Problem to work on:
Please return only the lines from the one with "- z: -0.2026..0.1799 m" through the final line of the data, unchanged, with pictures omitted.

*** Data section

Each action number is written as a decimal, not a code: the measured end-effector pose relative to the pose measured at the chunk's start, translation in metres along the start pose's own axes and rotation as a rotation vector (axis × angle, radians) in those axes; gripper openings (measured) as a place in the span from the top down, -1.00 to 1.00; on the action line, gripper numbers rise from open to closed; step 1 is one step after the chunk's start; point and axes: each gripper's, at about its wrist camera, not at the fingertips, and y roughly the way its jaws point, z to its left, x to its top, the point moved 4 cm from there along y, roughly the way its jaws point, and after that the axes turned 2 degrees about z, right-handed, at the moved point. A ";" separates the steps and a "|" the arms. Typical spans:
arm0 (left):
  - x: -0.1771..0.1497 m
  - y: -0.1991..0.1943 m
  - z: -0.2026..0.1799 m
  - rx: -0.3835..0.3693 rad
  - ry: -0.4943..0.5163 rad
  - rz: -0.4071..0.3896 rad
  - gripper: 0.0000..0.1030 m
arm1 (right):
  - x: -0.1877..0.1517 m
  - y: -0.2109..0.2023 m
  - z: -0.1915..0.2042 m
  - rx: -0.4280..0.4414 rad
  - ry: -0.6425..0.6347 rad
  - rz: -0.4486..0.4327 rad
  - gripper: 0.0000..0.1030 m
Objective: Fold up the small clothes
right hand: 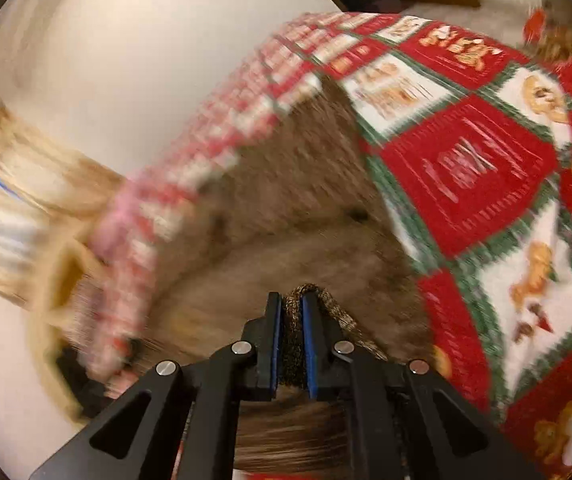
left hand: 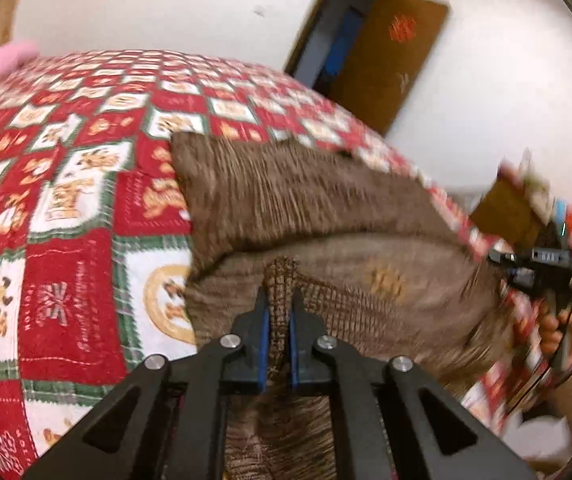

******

Task solution:
  - z: -0.2026..0.1799 m
  - rx: -0.3835..0.3693 rad
  - ry: -0.4943..0.5163 rad
  - rz: -0.4071..0.3896 rad
  - gripper: 0.0000..0.1030 m
arm1 (right):
  - x: -0.1877..0.1517 m
  - y: -0.2109..0.2023 m
  - z: -0.1915..0.2042 m
  - rx: -0.4280..0.4414 rad
  - ry: -0.6425..0.6347 rad
  - rz: -0.4486..0.4327 rad
  - gripper: 0.0000..0.1030 m
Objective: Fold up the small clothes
right hand: 
left hand: 

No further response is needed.